Depending on how much the challengers are willing to pay, the election workers will either run the paper ballots back through the machines that tallied them in the first place, or else count them by hand. It's time consuming and expensive, but if there were no ballots to recount, the supporters of the measure would just be out of luck.

And no one is suggesting any fraud in that vote. When the stakes are higher, that possibility might well arise. Questions swirled around voting machines in the 2004 presidential election, especially those that didn't generate any kind of paper trail.

Online, the potential problems multiply. "The internet is vulnerable place," said Rubin. "The hacking threat is real if you're talking about the president of the United States."

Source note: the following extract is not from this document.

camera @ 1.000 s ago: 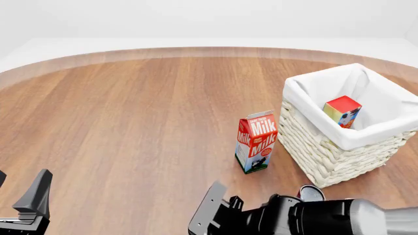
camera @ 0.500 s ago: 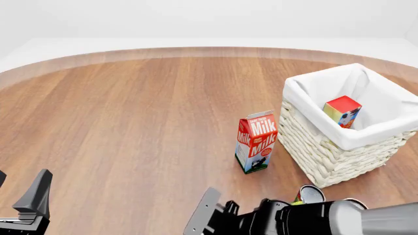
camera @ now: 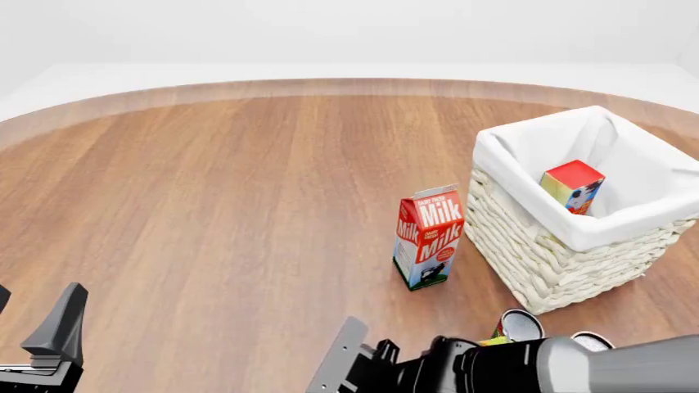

Although some other countries have experimented with online voting, their experience doesn't prove the systems are secure -- only that no obvious problem has cropped up yet.

So how can banking online be safe if voting online isn't?

Online banking works because the customer and the bank are watching over each other. If the bank makes a mistake and suddenly subtracts $100,000 from your checking account, you'll notice pretty quickly. Together, you and the bank will get to the bottom of the problem.

"Banks do lose money by banking on the internet," said Rubin. "They write that down as the cost of doing business."

Voters, on the other hand, must be able to cast their votes in secret so they can be free of coercion. But that means voters have no way to prove how they voted, so there is no backup system to verify the official results.

Yee acknowledges these problems. He just thinks there must be some way to overcome them. "I bet you in the 1930s the thought of sending a person to the moon was just unimaginable," he said. " But it happened. And it happened because that thought of putting a person on the moon never died. One not ought to simply throw up their hands and say, 'Let's not not have any further discussion.' I want to have that discussion."